Lucille nodded. She spoke slowly, choosing her words carefully. “Your son—the one you gave away—his name is Jerry. I mean, that's the name his adoptive family gave him.”

Clara's eyes widened. “Are you saying there's a chance the boy upstairs is mine?”

“Ruth said his name is Castle. That isn't Caster. It's very similar, but it isn't the same.”

“You're right. And this is Bellevenue, and where did Herb say the family moved to?”

“Little Rock. It could just be a coincidence.”
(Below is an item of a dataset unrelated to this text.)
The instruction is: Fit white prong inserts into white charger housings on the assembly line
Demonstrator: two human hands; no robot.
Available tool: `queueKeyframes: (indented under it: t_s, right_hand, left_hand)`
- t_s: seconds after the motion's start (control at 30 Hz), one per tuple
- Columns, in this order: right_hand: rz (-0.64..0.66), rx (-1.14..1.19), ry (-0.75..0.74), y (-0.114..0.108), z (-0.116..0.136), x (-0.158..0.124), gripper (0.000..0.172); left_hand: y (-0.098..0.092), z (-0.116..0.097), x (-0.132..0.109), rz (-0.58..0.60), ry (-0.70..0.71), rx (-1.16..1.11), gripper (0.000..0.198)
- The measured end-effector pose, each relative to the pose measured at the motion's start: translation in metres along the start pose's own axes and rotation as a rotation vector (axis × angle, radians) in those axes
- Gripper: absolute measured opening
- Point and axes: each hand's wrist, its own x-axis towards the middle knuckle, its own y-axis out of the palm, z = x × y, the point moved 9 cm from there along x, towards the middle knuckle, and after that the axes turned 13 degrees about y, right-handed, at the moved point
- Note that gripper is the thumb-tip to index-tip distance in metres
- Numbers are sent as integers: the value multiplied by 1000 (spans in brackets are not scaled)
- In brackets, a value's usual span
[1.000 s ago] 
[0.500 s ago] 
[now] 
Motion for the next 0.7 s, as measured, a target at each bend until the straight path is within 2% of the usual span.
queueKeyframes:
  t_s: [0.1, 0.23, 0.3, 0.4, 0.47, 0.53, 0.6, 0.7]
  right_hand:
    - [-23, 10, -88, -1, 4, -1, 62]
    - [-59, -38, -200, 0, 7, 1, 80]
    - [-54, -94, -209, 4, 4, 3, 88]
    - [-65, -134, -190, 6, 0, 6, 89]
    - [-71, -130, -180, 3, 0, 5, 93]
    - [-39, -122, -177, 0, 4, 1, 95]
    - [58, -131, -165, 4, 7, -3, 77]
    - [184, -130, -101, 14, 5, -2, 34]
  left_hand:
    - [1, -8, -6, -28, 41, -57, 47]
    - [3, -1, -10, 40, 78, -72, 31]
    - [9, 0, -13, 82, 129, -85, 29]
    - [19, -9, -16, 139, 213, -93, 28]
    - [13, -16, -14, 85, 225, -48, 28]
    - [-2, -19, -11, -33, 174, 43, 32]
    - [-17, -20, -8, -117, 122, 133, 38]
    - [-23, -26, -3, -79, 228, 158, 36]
Clara sat down slowly. “I did see something in his eyes that reminded me of John.” Clara shook it off. “This is silly. We'll just ask him.
Maggie, you and Jerry come downstairs. We need to ask you something
.”

Clara got up. She went to the coffeemaker again. Neither woman spoke to the other. A sepulchral silence fell over the room. It was broken by the sound of Maggie and Jerry clumping down the wooden stairs in the other part of the house. Maggie entered the kitchen carrying a plastic laundry basket filled with their wet clothes. She was dressed casually in a pink sweatshirt and jeans. Jerry was wearing clothes that had belonged to Maggie's father, which Clara had never bothered to throw out: an old Memphis State Tigers T-shirt and frayed khakis. He had slick-combed his wet hair back the way John Barton used to when he and Clara had first started dating in college. Clara suppressed a gasp. Lucille, who remembered John from the old days, looked as if she'd just seen a ghost.

“Your last name, Jerry,” said Clara steadily. “Has it always been Castle?”

Jerry shook his head. “It used to be Caster. But I hated it. I changed it.”

Clara grabbed the edge of the table. “I have to ask the two of you something,” Clara went on, now anything but emotionally steady. “You have to be very honest with me. Are you having sex?”

Maggie shrieked. “
Mama
!”

“I have to know.”

“You
don't
have to know. And you
certainly
don't have to know right in front of Jerry and Ms. Mobr—”

“She
does
have to know,” interrupted Lucille. “It's very important. Tell us if the two of you are sleeping together.”

As Maggie hedged, Jerry stepped in. “Yes, we had sex. One time. An hour ago. Out in the tool shed.”

Clara and Lucille exchanged bug-eyed looks of almost comic-book horror. Picking up on this, Jerry made his case: “I'm sure you've heard about the game by now, but the game's over. You have my word. Mags and I—we did it because we wanted to.
I
wanted to.
She
wanted to. She's white and over twenty-one as they say, and she can do whatever she wants to with her own body, so maybe we can all just drop it, okay?”

Maggie gave her mother a cold stare. “What is
wrong
with you—I mean, what is wrong with you
today
?”

“Maggie—Oh God. Maggie, Maggie—Oh my dear God.”